EXERCISE:
For the word "plastic", find each line in the entries where it occurs and copy that line.

RECORDS FOR PROCESSING:
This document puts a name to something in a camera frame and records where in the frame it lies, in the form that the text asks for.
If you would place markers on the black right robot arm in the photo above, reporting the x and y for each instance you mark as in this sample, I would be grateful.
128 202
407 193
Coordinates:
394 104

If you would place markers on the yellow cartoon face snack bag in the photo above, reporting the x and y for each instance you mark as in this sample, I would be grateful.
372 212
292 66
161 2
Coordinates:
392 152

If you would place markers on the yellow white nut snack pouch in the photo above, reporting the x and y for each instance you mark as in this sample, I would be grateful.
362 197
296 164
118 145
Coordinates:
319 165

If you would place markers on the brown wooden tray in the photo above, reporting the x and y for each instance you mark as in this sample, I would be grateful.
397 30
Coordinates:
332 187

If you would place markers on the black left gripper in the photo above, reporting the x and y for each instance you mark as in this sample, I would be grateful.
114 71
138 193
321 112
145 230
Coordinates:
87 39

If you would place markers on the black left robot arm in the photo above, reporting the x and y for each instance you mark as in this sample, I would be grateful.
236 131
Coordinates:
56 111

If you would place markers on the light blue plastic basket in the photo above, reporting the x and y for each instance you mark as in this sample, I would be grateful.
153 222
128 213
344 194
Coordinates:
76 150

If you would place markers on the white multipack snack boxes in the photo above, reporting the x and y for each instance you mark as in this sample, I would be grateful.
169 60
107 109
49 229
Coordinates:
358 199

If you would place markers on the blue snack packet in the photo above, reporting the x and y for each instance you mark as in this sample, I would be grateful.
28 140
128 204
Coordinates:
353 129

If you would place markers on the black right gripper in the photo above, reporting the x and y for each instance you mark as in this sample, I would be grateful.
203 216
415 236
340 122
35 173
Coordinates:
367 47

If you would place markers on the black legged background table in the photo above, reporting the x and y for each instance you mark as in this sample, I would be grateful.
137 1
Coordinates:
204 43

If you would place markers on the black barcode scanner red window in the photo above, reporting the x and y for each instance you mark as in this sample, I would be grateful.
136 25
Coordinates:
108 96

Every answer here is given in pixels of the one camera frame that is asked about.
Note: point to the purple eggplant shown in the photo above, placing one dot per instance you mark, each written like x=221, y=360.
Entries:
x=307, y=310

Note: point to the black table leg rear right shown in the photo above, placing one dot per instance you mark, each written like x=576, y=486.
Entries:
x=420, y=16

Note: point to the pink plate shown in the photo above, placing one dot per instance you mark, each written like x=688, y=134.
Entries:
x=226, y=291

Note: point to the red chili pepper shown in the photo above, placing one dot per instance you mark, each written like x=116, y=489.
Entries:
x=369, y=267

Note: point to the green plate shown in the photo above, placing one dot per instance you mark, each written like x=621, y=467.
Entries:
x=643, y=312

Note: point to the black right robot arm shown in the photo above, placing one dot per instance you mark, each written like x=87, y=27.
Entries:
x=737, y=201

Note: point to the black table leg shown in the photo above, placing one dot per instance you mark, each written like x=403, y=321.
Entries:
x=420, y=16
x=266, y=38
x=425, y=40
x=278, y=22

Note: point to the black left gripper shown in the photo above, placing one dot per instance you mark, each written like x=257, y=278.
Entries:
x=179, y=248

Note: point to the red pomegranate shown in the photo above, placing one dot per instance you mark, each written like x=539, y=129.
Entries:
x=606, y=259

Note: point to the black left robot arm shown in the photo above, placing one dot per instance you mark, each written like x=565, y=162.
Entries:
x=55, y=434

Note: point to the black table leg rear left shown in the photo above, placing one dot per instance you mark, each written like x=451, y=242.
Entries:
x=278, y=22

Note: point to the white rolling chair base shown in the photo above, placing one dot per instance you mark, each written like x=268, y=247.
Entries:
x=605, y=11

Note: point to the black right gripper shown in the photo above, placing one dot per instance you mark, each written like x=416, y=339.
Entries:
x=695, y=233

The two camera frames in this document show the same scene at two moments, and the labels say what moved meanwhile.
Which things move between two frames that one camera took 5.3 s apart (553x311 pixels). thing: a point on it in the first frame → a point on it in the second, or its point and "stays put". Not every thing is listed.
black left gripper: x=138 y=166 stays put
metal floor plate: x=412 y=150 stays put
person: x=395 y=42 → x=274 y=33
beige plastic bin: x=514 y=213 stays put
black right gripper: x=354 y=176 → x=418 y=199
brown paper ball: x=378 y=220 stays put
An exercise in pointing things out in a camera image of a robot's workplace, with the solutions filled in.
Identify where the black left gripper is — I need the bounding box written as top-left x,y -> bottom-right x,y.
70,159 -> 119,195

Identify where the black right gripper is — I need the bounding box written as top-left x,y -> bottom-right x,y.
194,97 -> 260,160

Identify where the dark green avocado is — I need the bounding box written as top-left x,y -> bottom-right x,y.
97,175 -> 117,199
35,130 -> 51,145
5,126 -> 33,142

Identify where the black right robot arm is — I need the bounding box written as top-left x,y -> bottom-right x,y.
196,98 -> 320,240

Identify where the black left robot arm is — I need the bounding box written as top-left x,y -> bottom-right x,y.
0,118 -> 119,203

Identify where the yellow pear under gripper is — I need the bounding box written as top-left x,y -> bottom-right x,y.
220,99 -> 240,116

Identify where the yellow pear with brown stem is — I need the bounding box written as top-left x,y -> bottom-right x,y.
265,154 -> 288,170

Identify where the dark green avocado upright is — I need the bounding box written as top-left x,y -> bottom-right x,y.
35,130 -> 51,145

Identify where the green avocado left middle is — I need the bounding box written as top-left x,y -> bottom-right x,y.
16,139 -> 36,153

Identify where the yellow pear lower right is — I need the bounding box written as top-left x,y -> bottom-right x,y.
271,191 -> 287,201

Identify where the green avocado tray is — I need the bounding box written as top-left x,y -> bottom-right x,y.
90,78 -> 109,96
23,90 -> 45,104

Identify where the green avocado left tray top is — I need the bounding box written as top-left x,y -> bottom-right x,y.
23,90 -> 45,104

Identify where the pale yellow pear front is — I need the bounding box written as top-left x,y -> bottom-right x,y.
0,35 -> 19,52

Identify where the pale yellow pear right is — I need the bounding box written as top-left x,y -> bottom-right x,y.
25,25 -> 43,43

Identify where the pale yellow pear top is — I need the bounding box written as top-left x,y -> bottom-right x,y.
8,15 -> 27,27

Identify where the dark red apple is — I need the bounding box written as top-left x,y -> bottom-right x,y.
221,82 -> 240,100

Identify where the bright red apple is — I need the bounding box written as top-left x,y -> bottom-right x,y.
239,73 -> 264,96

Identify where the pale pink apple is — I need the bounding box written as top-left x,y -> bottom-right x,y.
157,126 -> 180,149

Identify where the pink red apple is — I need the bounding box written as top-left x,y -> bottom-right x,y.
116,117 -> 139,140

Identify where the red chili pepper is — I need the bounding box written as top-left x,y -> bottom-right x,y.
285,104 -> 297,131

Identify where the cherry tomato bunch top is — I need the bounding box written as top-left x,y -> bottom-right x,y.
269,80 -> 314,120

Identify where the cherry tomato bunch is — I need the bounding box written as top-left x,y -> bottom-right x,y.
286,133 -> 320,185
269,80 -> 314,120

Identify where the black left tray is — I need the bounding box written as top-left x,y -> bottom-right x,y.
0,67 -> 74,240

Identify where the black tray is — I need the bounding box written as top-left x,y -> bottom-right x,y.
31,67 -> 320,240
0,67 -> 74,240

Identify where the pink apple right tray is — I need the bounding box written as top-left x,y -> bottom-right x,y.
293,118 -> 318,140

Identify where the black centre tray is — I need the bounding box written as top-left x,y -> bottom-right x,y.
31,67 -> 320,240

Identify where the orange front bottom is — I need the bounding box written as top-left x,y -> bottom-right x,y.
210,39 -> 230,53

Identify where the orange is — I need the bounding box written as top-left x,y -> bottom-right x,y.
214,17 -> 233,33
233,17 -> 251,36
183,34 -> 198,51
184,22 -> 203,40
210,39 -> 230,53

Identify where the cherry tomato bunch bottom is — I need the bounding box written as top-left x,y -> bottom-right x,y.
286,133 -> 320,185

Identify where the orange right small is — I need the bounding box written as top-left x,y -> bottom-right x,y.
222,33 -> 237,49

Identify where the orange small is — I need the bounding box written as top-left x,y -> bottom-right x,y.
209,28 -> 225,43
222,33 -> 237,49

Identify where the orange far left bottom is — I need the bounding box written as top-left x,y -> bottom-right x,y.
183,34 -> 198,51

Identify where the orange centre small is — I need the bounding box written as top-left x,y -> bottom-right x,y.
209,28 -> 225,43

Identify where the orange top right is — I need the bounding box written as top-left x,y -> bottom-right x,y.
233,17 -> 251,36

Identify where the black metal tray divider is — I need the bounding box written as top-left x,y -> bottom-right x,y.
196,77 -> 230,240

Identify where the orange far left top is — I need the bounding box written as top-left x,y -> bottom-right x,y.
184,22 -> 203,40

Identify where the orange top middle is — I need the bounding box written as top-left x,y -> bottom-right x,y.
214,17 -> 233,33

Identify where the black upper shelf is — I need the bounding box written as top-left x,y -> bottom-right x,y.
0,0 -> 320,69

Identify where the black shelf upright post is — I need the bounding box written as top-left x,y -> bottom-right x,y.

EXERCISE OUTPUT:
If you would place markers on the light blue plastic basket in the photo above, reporting the x and y for each instance you mark as in this sample, I would be grateful.
beige plastic bin: x=514 y=213 stays put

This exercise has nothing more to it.